- Religión en México: La Dra. Blanca Imelda Pedroza Gallego, socióloga e investigadora del fenómeno religioso, destacó la gran importancia de la religión en México y el mundo. Explicó que, si bien la secularización no se ha consolidado, hay una «diversificación y desinstitucionalización» de las creencias, con prácticas religiosas más personales y menos ligadas a templos, lo que lleva a «religiosidades personales» o «sincretismos».
- Diversificación y la Santa Muerte: La Dra.
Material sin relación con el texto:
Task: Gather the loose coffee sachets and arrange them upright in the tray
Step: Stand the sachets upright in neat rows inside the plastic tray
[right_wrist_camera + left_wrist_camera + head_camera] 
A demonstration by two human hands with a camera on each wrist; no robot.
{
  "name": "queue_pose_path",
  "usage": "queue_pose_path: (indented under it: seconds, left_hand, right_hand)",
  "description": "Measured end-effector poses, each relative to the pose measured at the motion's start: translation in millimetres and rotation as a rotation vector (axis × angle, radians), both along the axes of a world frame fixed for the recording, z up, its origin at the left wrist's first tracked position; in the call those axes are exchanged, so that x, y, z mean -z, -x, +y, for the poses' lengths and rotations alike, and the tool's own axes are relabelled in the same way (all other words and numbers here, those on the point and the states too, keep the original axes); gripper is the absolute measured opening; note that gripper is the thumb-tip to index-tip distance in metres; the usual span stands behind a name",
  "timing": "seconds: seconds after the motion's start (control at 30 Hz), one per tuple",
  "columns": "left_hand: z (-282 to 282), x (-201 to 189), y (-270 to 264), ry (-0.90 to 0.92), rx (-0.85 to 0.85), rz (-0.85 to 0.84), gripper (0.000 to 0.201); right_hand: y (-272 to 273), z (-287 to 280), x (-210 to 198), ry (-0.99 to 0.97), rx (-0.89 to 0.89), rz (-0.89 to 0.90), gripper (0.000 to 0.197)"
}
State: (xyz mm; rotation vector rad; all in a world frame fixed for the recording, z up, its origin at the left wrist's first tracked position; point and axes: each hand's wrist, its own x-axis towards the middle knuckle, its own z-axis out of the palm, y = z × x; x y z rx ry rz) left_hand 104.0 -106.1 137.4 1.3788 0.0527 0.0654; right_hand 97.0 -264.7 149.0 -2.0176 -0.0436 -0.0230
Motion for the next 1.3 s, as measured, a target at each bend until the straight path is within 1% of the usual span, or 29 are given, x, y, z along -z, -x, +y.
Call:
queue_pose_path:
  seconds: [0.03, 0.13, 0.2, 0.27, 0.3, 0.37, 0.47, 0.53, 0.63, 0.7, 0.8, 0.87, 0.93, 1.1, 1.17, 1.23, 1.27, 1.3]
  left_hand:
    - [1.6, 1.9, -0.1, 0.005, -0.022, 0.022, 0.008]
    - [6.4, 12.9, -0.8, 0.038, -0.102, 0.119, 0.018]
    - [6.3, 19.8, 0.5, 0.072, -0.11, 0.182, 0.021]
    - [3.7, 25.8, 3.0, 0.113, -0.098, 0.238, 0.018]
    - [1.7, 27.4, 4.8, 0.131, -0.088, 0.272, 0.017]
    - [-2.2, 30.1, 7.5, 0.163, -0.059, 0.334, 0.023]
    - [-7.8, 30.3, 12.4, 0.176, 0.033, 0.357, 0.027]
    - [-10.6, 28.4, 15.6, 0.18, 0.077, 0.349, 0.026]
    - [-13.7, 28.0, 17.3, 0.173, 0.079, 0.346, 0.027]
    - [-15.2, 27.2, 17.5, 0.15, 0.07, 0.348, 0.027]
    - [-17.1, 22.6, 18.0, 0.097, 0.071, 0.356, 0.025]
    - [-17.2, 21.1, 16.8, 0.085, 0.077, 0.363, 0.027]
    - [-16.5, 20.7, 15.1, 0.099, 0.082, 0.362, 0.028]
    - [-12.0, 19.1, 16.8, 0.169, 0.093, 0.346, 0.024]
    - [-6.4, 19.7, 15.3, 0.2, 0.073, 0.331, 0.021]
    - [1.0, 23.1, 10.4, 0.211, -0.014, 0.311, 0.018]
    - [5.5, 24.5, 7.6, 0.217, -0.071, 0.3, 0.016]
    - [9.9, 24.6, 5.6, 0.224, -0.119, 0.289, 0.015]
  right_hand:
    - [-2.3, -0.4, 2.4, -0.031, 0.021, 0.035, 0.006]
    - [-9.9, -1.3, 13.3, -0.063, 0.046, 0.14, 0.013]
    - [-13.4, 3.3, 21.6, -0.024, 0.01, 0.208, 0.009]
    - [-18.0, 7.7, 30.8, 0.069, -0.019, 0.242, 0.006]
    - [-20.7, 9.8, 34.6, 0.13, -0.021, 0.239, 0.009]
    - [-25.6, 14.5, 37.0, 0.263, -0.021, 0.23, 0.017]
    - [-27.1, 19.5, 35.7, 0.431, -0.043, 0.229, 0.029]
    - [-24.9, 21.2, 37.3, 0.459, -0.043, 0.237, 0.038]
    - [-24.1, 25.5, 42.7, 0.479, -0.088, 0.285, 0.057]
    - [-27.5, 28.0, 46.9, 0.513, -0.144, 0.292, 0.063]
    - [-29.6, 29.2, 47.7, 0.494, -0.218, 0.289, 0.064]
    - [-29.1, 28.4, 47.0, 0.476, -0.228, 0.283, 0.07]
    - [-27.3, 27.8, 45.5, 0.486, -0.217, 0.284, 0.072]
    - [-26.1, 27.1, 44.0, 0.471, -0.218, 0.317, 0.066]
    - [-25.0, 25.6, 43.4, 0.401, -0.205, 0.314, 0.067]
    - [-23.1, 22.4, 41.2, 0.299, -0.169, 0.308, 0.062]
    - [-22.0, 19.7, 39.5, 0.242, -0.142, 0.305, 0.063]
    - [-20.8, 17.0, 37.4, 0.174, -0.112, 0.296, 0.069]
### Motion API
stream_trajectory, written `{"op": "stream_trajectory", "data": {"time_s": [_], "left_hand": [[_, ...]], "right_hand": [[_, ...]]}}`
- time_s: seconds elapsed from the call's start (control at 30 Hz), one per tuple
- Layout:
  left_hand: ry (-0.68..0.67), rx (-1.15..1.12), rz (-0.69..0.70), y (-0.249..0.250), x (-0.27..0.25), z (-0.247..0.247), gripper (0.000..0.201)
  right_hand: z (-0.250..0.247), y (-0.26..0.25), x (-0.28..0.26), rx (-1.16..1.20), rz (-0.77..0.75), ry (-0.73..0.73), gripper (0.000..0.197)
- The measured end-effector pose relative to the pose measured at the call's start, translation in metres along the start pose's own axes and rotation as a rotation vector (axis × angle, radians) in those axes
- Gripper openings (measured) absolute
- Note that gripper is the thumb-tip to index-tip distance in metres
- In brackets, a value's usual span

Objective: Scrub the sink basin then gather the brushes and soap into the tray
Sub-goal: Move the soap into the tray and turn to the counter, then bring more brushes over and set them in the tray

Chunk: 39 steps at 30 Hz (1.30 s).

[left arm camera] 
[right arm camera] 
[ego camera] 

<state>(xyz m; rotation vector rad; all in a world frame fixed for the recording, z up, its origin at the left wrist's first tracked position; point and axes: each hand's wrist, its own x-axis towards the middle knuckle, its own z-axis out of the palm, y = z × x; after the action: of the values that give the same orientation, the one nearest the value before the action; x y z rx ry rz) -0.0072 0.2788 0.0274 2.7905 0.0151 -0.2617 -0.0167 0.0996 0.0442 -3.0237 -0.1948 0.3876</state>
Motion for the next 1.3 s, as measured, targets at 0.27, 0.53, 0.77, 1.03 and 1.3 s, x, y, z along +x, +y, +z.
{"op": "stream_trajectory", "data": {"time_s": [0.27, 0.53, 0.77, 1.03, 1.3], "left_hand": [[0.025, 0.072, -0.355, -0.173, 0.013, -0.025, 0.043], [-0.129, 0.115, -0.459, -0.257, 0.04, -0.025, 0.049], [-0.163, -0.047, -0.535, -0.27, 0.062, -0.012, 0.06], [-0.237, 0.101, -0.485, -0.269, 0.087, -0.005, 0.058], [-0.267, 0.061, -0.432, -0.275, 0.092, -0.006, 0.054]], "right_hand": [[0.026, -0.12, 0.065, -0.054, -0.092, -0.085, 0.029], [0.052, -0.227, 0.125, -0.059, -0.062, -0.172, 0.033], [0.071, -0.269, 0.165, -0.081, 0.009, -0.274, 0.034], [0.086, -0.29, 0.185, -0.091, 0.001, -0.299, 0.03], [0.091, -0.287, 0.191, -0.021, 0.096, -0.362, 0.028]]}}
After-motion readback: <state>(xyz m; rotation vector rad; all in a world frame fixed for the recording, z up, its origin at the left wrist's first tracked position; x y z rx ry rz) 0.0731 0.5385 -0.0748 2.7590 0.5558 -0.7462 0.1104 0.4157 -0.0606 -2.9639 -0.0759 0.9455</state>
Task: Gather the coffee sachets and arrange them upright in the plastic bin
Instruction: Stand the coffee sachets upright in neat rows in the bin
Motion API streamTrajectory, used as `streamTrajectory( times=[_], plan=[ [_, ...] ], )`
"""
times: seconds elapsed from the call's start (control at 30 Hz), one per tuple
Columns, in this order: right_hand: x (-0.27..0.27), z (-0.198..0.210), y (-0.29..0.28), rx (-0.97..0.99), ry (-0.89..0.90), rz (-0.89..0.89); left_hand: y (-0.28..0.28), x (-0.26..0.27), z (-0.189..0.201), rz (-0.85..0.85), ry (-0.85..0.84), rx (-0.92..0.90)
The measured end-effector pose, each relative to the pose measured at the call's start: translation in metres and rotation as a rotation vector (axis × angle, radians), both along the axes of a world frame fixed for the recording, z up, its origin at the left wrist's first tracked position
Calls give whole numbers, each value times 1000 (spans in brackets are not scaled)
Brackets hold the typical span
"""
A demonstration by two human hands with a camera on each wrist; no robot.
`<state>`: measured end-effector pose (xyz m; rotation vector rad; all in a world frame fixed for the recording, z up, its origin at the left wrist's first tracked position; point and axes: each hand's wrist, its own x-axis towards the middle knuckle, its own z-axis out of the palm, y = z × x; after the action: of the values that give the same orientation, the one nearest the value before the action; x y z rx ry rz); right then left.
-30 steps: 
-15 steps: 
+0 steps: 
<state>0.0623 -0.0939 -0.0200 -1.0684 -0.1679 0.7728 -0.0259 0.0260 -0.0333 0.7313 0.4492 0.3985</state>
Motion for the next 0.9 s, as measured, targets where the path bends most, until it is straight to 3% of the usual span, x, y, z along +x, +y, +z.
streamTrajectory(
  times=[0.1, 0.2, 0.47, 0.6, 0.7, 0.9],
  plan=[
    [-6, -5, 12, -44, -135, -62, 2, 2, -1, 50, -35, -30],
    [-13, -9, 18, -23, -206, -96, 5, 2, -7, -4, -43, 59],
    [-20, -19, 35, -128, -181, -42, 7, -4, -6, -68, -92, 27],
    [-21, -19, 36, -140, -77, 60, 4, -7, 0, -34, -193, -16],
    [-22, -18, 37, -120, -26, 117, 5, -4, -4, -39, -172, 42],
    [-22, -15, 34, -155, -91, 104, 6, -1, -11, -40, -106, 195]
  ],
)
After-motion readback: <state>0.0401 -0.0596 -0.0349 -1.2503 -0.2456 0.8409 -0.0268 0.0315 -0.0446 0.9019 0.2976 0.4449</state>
Pedroza mencionó el crecimiento de diversas religiones y cultos en Aguascalientes, incluyendo el Islam y, notablemente, la Santa Muerte. Subrayó que, a diferencia de la percepción general, muchos devotos de la Santa Muerte son católicos practicantes, viendo a esta figura como una protección y obediente a Dios. El estigma que rodea a este culto se intenta combatir por sus propios líderes.
- La Contradicción y el Estigma: El Dr. Aurelio Coronado, doctor en psicología, explicó que la aparente contradicción entre la fe y las actividades criminales se debe, en parte, a la «diferencia» y al «estigma». Señaló que estas prácticas se han usado mediáticamente para construir una imagen de «monstruo» o «líder con poder omnipresente». Además, la religión se convierte en una forma de resistencia y un pilar para quienes viven al margen, como los jóvenes reclutados forzadamente, que buscan esperanza o consuelo en un contexto de trauma y «cancelación del futuro».
- Funciones de la Religión en el Crimen Organizado:
- Cohesión social: La religión cumple una función social al unir a la comunidad, incluso en grupos criminales, ofreciendo un sentido de pertenencia y afirmando las creencias compartidas en un contexto de soledad y miedo.
- Protección psicológica: Para quienes viven en constante peligro, la fe en una protección superior, como la de la Santa Muerte, brinda seguridad ante la fragilidad de la vida.
- Herramienta de Control/Pretexto: El Dr. Coronado argumentó que la espiritualidad, al ser una herramienta poderosa, puede ser utilizada para capturar la imaginación y explotar a las personas. La religión, en estos casos, no es la causa del crimen, sino un «pretexto» para justificar acciones violentas y construir una narrativa de omnipresencia.
- Cuestionamientos y Reflexiones: Se abordaron preguntas como el papel de la Iglesia ante narcotraficantes devotos (considerando la posibilidad de redención), el uso de la religión en discursos políticos y la «disonancia cognitiva» que algunos perciben entre la devoción y los actos violentos. Los panelistas coincidieron en que la religión no debe justificar la violencia y que es crucial «recapturar el futuro» y reconocer la dignidad de todos los seres humanos.